Ele, cansado das buzinas e gritos, e especialmente cansado do riso escandaloso da amiga do amigo que na mesa da calçada sentado estava e a quem ele se juntara, leva a pequena folha verde à boca.

Ele, decidido a abrir aquilo que para ele era um cofre, mas que sabemos nós que para nada servia, segura firmemente o ornamento dourado e em um impulso de toda a força que lhe resta, tenta primeiramente girar, na obviedade de ser um cofre, e não conseguindo nem um movimento do ornamento, puxa.

Ele, observando o antebraço do entregador, além de pele, ossos e nervos vê a fechadura que ele sempre buscara, a fim de encaixar a chave que com ele nascera, e que ele sempre carregara.

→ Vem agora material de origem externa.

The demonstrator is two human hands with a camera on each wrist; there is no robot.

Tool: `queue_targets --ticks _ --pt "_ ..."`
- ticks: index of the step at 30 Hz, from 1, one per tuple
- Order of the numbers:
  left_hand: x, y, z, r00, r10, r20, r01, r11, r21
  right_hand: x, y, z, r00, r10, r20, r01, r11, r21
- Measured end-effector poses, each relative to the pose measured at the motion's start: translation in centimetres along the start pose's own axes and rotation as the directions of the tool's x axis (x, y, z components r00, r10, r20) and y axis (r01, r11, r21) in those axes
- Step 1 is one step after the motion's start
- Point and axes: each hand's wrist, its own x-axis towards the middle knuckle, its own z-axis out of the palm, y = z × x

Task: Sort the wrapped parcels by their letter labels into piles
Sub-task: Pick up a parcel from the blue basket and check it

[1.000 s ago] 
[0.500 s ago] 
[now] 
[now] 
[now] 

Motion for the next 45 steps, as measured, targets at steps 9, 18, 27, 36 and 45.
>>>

Ele, cansado de tanto silêncio barulhento e levando a pequena folha verde à boca, começa a emitir notas de um trompete, calando o riso escandaloso da amiga do amigo, e calando qualquer som despropositado daquela madrugada.

Ele, que mesmo puxando não consegue nada, junta os cacos de sua força embriagada, e apoiando os pés na parede de granito da fachada, e agora acompanhado de um grunhido como efeito sonoro, mais uma vez, puxa.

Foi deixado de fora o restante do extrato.